By NATASHA HARRIS
When Aneese Alinizi phoned his sister-in-law in Baghdad he got the news he had dreaded.
His two nephews, conscripts in Iraq's Army, were missing, presumed dead, in a cruise missile attack on the al-Shird camp on Saturday afternoon.
The brothers, Amar, 18, and Nasweer, 20, were in the Army as part of the country's compulsory military training programme.
Amar had been enlisted for just three months and Nasweer had one more year to go before he could leave.
Mr Alinizi, of Tawa, Wellington, who has lived in New Zealand for nine years, said the boys lived at home and would commute to the camp and return home at 4pm daily to look after their widowed mother.

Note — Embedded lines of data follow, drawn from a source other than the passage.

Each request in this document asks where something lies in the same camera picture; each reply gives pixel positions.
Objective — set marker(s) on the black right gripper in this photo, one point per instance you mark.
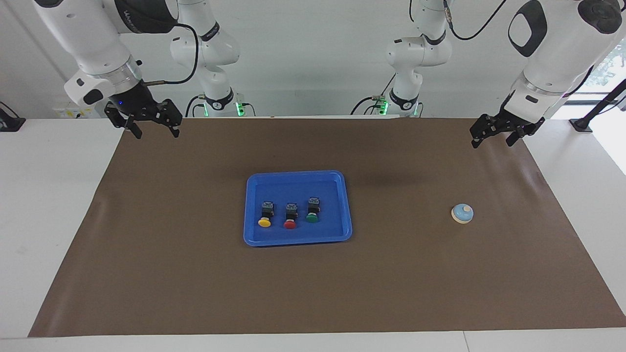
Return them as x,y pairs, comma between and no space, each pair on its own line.
139,102

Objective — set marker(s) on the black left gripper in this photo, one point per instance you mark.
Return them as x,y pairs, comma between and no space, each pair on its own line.
508,123

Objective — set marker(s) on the light blue desk bell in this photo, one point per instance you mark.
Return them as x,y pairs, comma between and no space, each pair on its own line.
459,212

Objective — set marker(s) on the yellow push button switch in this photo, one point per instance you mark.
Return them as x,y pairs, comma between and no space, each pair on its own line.
264,222

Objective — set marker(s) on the red push button switch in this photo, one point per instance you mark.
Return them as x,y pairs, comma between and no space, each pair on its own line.
290,224

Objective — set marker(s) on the green push button switch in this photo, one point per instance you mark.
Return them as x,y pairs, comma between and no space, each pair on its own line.
312,218

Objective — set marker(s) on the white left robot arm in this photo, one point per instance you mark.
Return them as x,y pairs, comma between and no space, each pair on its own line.
557,58

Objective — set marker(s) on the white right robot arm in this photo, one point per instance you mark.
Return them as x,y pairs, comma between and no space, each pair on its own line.
88,34

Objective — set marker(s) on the blue plastic tray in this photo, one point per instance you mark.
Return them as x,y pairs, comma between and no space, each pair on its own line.
327,190

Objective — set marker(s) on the bright window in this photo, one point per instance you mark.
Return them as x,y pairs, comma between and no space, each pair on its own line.
606,68

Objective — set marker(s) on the brown table mat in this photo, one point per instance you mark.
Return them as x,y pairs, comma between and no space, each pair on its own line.
313,283

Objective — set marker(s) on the white wall outlet box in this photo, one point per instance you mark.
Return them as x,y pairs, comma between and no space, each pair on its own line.
68,111

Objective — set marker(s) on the black camera stand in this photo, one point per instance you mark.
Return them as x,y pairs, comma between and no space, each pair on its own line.
599,105

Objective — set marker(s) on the black clamp mount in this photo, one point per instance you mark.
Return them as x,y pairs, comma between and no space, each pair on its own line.
9,122

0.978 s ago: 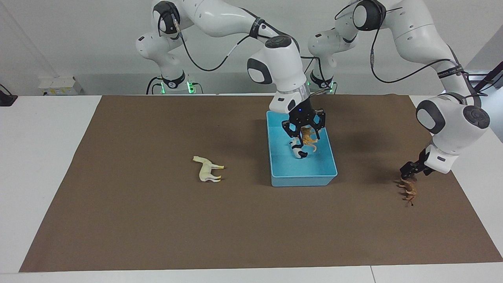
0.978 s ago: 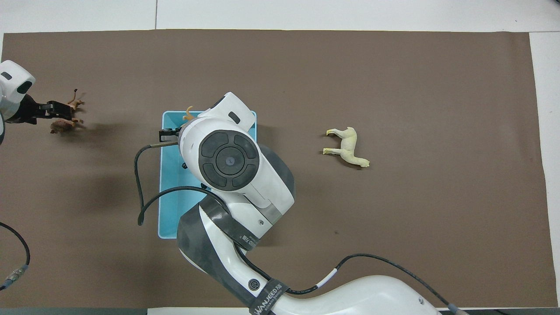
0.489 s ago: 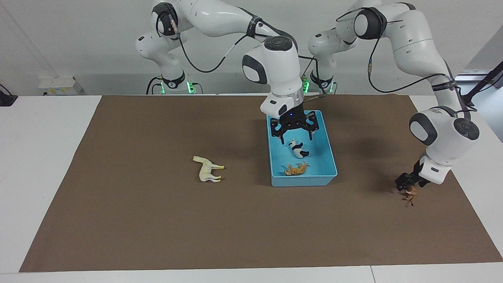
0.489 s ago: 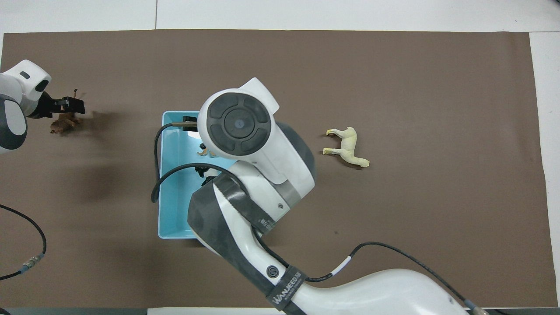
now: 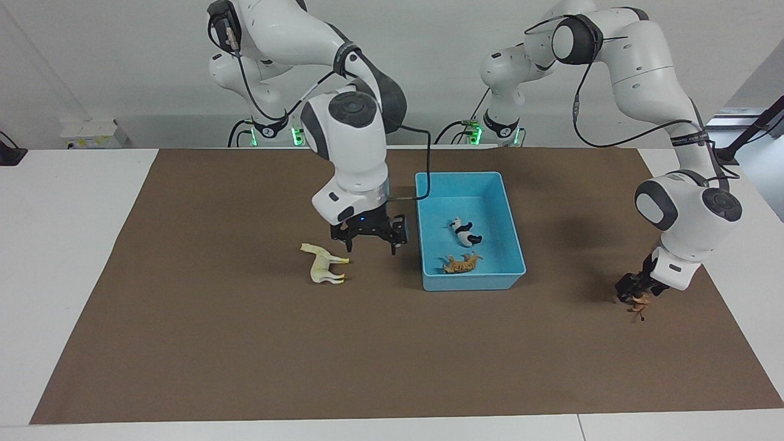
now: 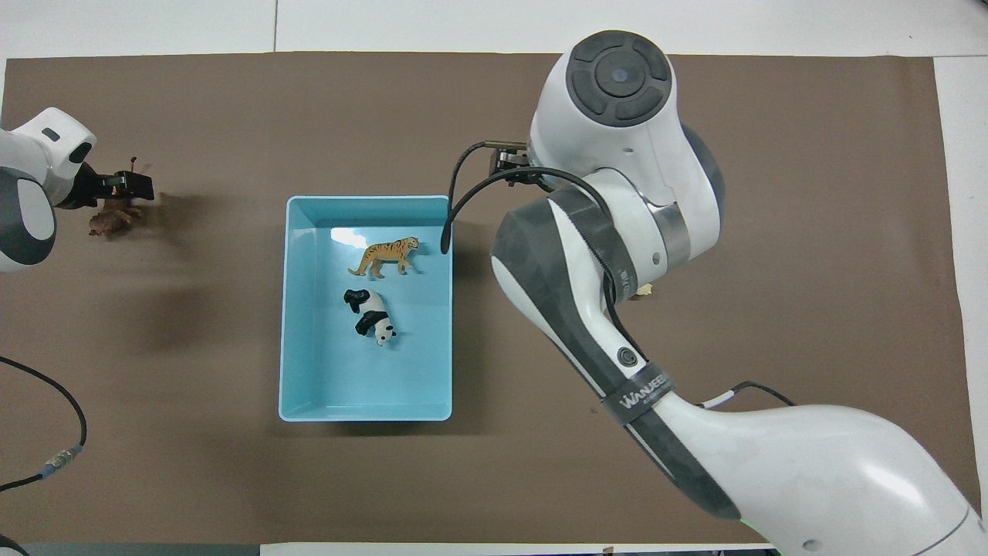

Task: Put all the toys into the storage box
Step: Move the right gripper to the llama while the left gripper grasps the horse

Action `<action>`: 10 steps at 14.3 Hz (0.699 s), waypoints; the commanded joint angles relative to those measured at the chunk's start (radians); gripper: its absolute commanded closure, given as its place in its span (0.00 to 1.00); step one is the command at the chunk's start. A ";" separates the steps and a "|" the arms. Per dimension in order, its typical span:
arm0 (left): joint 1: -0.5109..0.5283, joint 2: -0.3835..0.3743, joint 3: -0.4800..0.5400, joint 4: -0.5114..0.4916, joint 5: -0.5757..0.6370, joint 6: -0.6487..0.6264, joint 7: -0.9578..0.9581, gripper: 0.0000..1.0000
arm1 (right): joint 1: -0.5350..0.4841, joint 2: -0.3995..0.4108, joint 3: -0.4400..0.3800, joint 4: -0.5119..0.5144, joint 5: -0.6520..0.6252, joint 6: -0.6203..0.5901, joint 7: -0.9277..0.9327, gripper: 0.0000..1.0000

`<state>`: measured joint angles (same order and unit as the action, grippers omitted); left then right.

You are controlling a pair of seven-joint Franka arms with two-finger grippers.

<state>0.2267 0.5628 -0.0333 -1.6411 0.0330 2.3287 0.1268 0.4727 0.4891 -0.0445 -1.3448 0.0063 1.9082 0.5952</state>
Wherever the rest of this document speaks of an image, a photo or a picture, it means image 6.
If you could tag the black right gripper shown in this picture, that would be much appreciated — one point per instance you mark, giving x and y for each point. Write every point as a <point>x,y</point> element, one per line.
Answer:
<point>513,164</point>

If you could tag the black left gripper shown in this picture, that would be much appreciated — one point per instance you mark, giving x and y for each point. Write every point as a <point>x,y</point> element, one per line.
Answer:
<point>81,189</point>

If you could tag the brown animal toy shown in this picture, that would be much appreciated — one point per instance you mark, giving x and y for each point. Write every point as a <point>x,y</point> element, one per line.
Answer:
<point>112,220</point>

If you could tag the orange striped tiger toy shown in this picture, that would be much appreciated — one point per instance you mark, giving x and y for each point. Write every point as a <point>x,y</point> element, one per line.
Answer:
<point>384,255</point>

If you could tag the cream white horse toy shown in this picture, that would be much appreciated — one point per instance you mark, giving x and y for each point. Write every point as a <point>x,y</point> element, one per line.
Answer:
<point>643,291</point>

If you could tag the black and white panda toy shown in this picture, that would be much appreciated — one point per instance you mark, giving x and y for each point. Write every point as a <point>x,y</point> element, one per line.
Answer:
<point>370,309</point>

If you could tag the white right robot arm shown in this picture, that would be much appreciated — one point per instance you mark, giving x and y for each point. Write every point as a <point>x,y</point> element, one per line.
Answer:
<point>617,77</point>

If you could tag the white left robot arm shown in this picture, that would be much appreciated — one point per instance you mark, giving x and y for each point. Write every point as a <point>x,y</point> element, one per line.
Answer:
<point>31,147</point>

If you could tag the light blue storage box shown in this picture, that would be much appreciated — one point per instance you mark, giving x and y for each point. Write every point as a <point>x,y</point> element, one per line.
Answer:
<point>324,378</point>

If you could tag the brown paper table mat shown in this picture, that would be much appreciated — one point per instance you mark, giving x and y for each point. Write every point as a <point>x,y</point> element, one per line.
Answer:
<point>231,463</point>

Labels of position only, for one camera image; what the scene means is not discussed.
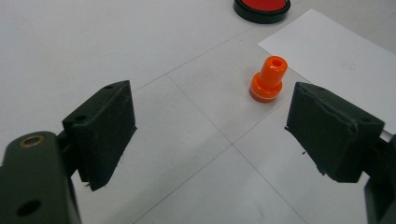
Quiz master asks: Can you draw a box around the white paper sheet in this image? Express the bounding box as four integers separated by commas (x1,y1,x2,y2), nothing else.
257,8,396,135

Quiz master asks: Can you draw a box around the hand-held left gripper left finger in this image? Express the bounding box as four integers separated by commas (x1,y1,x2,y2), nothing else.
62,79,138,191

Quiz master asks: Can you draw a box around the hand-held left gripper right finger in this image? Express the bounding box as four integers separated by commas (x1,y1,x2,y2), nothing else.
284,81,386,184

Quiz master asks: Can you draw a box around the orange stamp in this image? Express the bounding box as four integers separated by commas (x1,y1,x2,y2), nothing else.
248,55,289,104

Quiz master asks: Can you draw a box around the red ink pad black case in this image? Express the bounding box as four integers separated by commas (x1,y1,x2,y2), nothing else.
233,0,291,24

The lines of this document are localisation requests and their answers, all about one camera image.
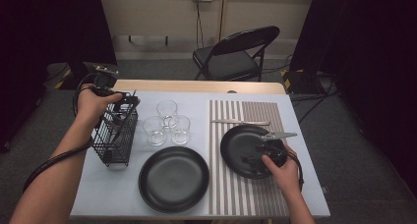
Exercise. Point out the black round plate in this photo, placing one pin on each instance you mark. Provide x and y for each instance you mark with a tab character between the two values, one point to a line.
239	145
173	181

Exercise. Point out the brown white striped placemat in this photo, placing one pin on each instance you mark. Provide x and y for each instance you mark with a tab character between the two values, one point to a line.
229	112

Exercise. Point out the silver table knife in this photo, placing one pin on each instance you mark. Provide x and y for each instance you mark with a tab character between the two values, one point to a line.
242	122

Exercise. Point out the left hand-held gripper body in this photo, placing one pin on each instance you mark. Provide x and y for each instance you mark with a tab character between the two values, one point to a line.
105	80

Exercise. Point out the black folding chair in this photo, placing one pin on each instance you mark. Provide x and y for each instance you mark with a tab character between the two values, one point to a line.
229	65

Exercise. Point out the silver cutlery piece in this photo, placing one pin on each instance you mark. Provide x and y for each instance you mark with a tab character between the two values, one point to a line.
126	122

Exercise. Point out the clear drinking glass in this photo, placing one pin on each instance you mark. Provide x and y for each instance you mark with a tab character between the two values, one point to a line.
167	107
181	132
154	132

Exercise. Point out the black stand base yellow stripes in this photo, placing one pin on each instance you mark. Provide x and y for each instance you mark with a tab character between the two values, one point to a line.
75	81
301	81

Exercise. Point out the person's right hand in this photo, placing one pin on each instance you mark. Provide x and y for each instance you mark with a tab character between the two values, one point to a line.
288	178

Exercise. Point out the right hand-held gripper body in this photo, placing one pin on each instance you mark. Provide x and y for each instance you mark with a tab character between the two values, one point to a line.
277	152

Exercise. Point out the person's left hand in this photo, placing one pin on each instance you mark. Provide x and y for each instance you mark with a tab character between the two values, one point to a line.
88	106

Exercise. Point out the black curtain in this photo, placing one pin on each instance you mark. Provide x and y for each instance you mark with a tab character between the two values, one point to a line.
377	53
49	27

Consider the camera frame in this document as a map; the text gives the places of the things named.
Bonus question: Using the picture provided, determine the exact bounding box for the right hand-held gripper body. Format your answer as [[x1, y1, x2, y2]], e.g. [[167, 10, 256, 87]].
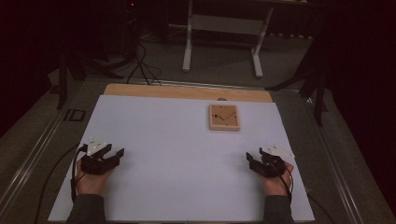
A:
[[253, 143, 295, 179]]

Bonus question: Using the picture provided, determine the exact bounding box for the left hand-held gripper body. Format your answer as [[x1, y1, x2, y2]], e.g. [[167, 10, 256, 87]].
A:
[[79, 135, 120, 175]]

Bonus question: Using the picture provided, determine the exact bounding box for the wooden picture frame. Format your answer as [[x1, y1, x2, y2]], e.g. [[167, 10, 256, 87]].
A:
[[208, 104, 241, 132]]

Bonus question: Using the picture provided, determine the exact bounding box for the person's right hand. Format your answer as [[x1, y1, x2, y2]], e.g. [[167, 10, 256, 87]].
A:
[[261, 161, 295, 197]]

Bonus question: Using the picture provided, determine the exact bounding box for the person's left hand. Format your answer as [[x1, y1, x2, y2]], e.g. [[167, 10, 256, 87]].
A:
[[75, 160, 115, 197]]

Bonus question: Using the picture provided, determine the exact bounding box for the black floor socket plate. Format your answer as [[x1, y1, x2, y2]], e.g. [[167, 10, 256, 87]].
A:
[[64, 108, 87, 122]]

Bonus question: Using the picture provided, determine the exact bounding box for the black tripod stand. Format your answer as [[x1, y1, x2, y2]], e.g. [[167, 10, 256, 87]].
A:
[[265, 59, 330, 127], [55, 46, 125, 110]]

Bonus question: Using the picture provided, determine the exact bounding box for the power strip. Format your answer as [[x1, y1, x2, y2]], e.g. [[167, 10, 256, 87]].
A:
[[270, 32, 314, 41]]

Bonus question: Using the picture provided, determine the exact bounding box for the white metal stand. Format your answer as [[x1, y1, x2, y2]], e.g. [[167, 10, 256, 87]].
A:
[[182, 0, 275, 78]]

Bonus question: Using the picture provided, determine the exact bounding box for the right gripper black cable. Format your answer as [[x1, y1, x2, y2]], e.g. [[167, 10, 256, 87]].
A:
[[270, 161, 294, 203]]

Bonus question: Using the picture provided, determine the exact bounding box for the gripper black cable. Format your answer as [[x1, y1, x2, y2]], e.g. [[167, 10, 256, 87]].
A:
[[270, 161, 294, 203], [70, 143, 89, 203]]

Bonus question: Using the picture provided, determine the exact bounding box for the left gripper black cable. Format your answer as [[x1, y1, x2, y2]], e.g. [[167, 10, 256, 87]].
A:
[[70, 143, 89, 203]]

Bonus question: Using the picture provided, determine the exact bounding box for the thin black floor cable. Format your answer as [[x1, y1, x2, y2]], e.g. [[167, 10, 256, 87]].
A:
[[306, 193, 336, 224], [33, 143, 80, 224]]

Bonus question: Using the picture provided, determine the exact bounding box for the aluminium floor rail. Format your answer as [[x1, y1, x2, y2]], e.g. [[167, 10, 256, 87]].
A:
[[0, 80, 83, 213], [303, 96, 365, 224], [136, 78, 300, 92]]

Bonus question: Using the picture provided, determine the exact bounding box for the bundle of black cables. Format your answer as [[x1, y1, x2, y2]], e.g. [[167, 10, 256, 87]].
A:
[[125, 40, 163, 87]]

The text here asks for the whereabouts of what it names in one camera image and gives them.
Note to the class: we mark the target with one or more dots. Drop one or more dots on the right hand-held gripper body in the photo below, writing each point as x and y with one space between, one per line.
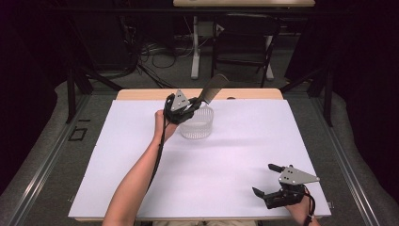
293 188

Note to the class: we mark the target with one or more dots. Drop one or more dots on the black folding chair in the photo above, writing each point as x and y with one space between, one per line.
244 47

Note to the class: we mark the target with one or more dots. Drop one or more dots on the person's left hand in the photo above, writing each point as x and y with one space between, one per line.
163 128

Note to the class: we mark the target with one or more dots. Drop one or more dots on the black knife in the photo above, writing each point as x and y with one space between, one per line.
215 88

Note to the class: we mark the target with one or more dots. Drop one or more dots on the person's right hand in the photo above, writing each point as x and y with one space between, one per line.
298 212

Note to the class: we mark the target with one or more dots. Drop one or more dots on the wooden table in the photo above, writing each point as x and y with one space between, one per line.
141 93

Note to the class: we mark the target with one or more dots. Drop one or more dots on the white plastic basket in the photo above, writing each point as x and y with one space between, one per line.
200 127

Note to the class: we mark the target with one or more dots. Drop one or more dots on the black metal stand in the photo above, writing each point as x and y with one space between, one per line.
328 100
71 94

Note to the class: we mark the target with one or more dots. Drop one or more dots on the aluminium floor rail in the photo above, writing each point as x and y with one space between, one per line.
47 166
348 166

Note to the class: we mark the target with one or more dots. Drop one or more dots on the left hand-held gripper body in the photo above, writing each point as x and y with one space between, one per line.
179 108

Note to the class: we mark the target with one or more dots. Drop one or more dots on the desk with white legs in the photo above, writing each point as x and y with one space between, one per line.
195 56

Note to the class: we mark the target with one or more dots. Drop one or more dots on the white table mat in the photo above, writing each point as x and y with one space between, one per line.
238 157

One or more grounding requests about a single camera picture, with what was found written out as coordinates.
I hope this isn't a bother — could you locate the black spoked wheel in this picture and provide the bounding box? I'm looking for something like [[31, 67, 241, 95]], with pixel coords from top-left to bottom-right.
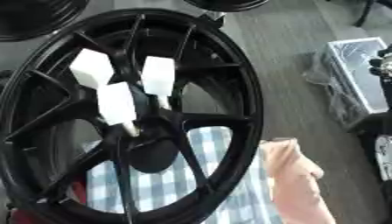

"She is very sad and now she has no one to look after her ... she has to go to work now but women find it very difficult to find a job - there's no freedom like New Zealand."
Mr Alinizi, 50, was concerned about his sister-in-law as diabetes had crippled her.
"She cannot see and she cannot walk as she has no more medicine. Nobody is looking after her now as the boys used to look after her."
She has four other children, two girls and two boys, but they were too young to work.
Mr Alinizi has not been able to contact the rest of the family. "I have a younger brother in Baghdad and I don't know what happened to him. I call him 100 times but I can't get through.
"My city, Najas, was bombed today and I can't get through to my little daughter ... my three sisters, two brothers, mother and all my cousins are there."
Mr Alinizi's 13-year-old daughter was left in Najas because she was too sick to come to New Zealand with her father and five brothers and sisters, nine years ago.
He said he "loves New Zealand people", especially for protesting against the war.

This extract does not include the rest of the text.